## DIRECTIONS FOR THIS TASK
Extract from the listing each line in which the word "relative" appears.

## DATA PROVIDED
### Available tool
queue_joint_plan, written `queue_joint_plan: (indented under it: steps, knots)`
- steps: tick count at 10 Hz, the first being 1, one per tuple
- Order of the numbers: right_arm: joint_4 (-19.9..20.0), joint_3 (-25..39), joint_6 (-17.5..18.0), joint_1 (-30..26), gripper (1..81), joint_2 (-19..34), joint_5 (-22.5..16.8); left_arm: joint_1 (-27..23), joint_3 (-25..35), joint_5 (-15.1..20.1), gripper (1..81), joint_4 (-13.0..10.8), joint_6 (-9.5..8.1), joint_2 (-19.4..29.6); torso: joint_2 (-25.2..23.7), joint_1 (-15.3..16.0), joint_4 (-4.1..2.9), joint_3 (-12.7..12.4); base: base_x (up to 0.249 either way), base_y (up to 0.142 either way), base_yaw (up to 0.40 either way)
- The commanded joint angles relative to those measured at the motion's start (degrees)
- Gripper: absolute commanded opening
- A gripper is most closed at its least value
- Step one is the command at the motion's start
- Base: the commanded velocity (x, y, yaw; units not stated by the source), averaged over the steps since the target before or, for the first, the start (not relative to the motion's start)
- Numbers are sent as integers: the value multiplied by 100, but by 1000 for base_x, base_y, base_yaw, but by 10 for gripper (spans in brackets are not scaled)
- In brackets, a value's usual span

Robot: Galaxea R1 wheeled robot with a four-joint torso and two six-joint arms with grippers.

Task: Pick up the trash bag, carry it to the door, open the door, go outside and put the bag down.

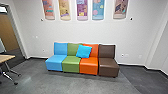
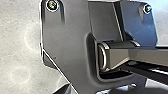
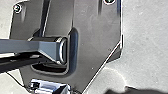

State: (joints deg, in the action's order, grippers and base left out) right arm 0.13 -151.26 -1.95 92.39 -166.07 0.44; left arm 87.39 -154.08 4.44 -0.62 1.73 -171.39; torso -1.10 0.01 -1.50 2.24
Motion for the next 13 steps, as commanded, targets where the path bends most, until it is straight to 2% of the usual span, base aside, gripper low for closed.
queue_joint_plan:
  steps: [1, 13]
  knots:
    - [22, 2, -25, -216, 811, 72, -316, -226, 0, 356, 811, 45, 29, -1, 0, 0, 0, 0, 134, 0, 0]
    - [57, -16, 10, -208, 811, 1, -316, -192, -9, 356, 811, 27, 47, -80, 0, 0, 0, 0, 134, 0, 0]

## SOLUTION TO THIS PROBLEM
- The commanded joint angles relative to those measured at the motion's start (degrees)
- Base: the commanded velocity (x, y, yaw; units not stated by the source), averaged over the steps since the target before or, for the first, the start (not relative to the motion's start)

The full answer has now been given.